In June 1926, London’s Tate Gallery inaugurated its first rooms dedicated to what it then known as “fashionable overseas” photos. King George V and Queen Mary presided over the opening, giving royal approval to the choice to broaden what had been a group of solely British artwork.
It was a grand event, with the gents sporting morning fits and clutching prime hats, in a scene that was captured in an atmospheric portray by John Lavery. The ceremony was held within the Tate’s most spectacular room, then housing work by J.M.W. Turner.
To rejoice the opening of Tate’s fashionable overseas wing, a large mortgage exhibition was held, with over 250 works. The gallery’s personal assortment of worldwide artwork was so modest that it didn’t have sufficient work to fill its partitions. Though then known as the Nationwide Gallery, Millbank, it was already informally often known as the Tate, following British philanthropist Henry Tate’s 1897 donation for the constructing building.
Catalogue itemizing of the Van Gogh loans to the Tate Gallery’s “fashionable overseas” exhibition
Record of Loans on the Opening Exhibition of the Fashionable Overseas Gallery, 1926
The Van Gogh loans, all from British collectors, comprised 4 work and one drawing. These have been hung within the northwest nook room, in an extension funded by Joseph Duveen and constructed on the previous website of the Millbank jail. With advances in scholarship through the previous hundred years, the Van Goghs lent in 1926 have been redated and retitled.
The 5 loans

Van Gogh’s Les Lauriers rose, now often known as Oleanders (August 1888)
Metropolitan Museum of Artwork, New York (present of Mr. and Mrs. John L. Loeb, 1962)
Among the many most vital early collectors of Van Gogh’s work was Elizabeth Workman, a lady who till just lately has obtained little consideration. Tate’s information present that she initially meant to lend Van Gogh’s Au bord de la Rhône, now often known as The Trinquetaille Bridge, (June 1888), however at a late stage this was changed by Les Lauriers rose, now often known as Oleanders (August 1888). When her husband, a rich shipbroker, confronted monetary issues in 1928, she bought the floral nonetheless life. The portray was then supplied to the Tate, which declined to buy it. It then went to New York collector Anna Clark, and was later acquired by the Metropolitan Museum of Artwork in 1962 as a present from John Loeb and his spouse.

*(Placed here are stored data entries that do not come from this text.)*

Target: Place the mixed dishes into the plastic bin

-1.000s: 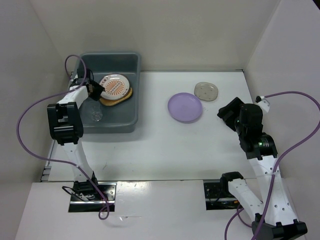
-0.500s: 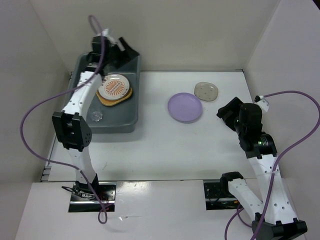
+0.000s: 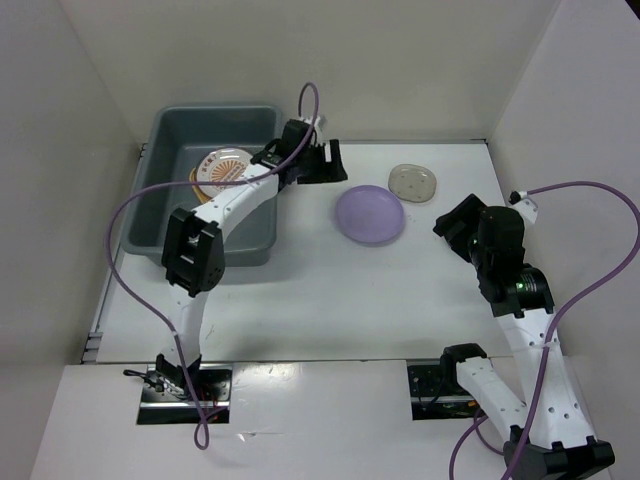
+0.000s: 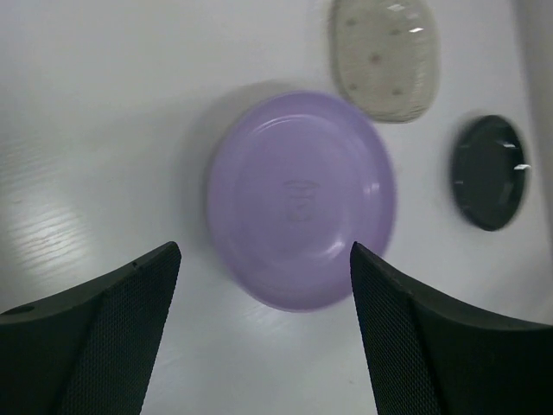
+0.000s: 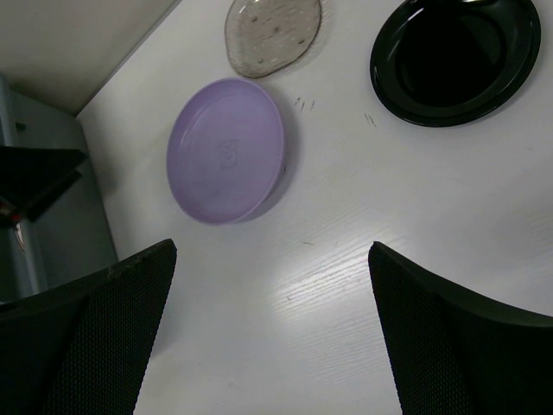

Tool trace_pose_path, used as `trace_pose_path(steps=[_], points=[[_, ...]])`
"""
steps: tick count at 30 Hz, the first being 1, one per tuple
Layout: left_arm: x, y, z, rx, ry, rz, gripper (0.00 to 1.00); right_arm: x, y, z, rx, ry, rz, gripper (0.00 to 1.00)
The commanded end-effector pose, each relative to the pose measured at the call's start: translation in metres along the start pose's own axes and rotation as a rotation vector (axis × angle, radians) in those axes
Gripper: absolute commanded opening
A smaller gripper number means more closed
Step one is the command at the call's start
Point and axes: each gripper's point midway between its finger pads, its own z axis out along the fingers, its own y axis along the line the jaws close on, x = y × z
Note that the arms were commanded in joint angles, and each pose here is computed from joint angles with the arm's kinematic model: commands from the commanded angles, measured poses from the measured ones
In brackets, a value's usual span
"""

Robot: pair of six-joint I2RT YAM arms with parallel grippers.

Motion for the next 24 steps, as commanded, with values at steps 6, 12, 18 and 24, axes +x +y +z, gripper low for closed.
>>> trace_pose_path(steps=[6, 12, 18, 24], points=[[0.055, 0.035, 0.057, -0.195, 0.069, 0.070, 0.86, 0.002, 0.002, 0.000, -0.010, 0.002, -0.013, 0.97], [0.083, 0.056, 0.078, -0.256, 0.122, 0.075, 0.86, 0.001, 0.001, 0.001, -0.004, -0.004, -0.013, 0.97], [0.098, 0.066, 0.087, -0.273, 0.151, 0.062, 0.68, 0.001, 0.001, 0.001, -0.004, -0.004, -0.004, 0.97], [0.105, 0.072, 0.090, -0.291, 0.162, 0.054, 0.41, 0.001, 0.001, 0.001, -0.004, -0.004, -0.004, 0.97]])
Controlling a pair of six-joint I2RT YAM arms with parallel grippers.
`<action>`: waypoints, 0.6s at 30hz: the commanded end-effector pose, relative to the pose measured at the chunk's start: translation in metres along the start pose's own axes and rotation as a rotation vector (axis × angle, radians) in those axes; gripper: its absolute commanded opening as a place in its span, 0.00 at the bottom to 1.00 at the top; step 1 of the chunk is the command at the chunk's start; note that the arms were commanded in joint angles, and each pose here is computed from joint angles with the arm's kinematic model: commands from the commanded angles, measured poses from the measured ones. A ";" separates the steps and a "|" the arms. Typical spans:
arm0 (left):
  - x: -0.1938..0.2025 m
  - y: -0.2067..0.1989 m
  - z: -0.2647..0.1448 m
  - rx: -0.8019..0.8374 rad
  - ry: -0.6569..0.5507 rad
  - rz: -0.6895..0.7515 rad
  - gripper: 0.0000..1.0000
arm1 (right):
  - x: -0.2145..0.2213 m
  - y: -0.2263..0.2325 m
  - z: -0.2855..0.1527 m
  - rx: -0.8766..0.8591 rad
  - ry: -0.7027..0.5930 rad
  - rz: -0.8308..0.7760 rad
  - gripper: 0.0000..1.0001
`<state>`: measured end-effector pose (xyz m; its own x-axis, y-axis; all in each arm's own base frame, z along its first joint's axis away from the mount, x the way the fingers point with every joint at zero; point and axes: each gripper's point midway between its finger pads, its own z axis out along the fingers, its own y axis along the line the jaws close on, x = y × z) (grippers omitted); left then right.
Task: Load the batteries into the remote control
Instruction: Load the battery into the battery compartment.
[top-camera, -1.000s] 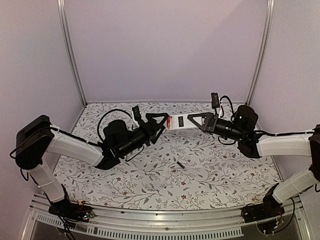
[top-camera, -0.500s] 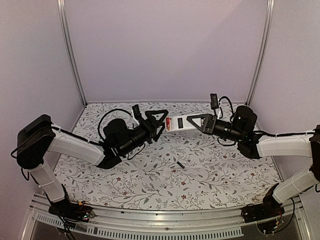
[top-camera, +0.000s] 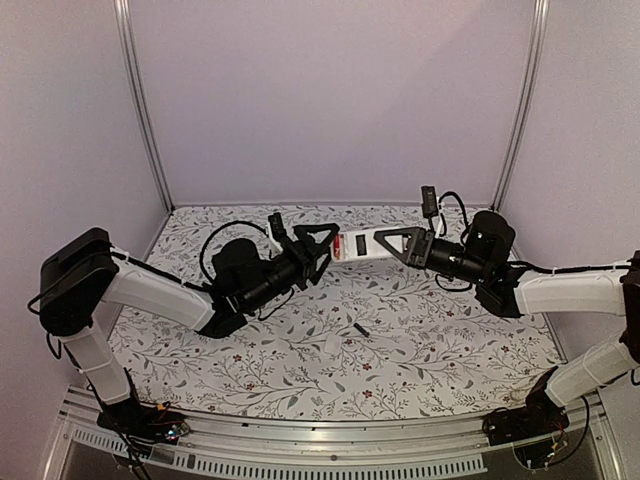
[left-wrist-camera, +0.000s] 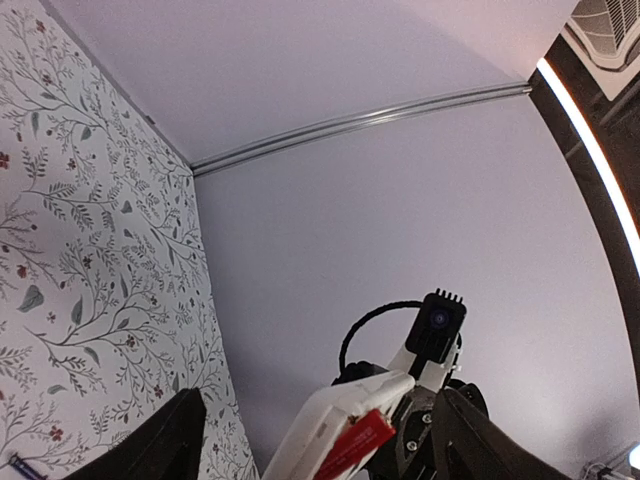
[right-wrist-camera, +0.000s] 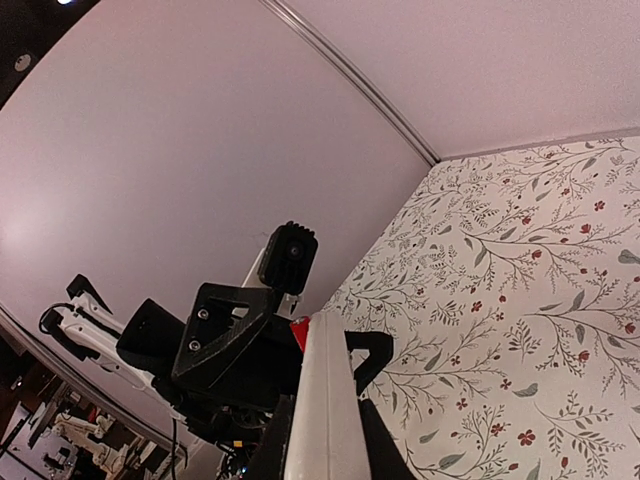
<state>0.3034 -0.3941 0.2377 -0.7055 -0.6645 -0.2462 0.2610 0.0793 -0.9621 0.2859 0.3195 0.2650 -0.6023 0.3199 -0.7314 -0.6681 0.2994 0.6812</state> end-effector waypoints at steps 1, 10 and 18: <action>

Van Gogh’s Café at Arles, now often known as Inside of a Restaurant (1887 or 1888)
Personal assortment, courtesy of Simon C. Dickinson Ltd, London
Café at Arles was lent by one other feminine collector, Esther Sutro. Alongside together with her husband Alfred, they have been among the many earliest UK-based collectors to purchase Van Gogh’s work. Café at Arles was acquired as early as 1896. Esther stored the portray till her dying in 1933, and it has since handed by means of a number of personal collections. On the time of the opening, the image was thought to have been painted in Arles in 1888, though it’s now dated to the earlier yr, when Van Gogh was dwelling in Paris. The image has due to this fact been retitled Inside of a Restaurant.

Van Gogh’s Village at Arles, now often known as Stairway at Auvers (June 1890)
Saint Louis Artwork Museum
Herbert Coleman, a Manchester transport magnate, lent Village at Arles to the Tate exhibition. He stored it till it was purchased by the Saint Louis Artwork Museum in 1934. Though in 1926 the portray was dated from Van Gogh’s interval in Arles (1888-89), it was later realised that it depicts the steps very near the inn the place the artist was staying in Auvers-sur-Oise in 1890. The portray was then retitled Stairway at Auvers (June 1890).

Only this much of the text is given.